Records from a dataset

=-=-=

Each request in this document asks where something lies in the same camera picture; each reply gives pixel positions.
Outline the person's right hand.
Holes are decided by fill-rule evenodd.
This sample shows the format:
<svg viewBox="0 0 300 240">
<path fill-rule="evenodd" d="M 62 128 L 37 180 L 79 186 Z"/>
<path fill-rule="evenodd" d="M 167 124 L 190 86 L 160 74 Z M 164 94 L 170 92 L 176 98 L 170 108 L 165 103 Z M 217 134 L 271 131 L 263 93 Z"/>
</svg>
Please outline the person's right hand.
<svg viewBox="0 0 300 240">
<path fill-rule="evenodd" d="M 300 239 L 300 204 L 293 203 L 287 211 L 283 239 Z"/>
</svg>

=-=-=

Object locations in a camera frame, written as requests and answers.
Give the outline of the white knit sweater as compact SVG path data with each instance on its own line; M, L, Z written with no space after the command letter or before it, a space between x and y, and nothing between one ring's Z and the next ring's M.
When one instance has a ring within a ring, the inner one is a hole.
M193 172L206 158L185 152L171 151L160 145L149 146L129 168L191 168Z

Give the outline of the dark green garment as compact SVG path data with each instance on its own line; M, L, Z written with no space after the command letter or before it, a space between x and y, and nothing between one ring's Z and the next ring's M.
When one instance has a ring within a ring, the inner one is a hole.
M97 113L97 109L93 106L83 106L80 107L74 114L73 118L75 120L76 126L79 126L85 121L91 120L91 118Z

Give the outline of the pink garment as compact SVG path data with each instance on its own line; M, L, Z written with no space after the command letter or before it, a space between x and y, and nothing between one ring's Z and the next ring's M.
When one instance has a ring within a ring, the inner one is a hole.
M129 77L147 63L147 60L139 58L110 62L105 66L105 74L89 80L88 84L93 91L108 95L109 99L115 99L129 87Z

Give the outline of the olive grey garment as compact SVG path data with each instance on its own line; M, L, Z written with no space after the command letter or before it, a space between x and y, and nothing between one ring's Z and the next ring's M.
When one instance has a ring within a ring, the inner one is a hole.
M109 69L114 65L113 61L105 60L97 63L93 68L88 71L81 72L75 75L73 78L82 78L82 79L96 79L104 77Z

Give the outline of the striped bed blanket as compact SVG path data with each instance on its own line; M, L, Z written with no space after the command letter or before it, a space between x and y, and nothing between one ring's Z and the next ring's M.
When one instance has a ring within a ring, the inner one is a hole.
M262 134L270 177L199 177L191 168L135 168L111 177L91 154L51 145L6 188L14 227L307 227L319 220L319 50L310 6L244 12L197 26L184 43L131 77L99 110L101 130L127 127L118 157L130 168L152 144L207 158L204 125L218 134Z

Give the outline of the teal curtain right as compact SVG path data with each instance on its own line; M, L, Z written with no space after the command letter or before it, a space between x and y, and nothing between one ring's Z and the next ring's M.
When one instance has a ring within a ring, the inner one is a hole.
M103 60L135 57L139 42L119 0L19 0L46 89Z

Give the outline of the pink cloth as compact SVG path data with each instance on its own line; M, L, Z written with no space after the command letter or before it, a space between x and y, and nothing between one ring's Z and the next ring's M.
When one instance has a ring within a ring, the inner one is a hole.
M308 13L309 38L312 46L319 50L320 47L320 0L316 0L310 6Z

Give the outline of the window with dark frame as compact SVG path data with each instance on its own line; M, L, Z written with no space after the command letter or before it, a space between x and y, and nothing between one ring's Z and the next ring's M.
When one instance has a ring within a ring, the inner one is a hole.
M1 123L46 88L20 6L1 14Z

=-=-=

• EXERCISE: Which lines of the records contain "pink"? Show each of them.

• RESPONSE TO THE TASK:
Give the outline of the pink garment as compact SVG path data with each instance on its own line; M, L, Z written with no space after the command letter or before it, a space between x and y, and nothing between one ring's Z and the next ring's M.
Give the outline of the pink cloth as compact SVG path data with each instance on its own line; M, L, Z written with no space after the command letter or before it, a space between x and y, and nothing between one ring's Z and the next ring's M.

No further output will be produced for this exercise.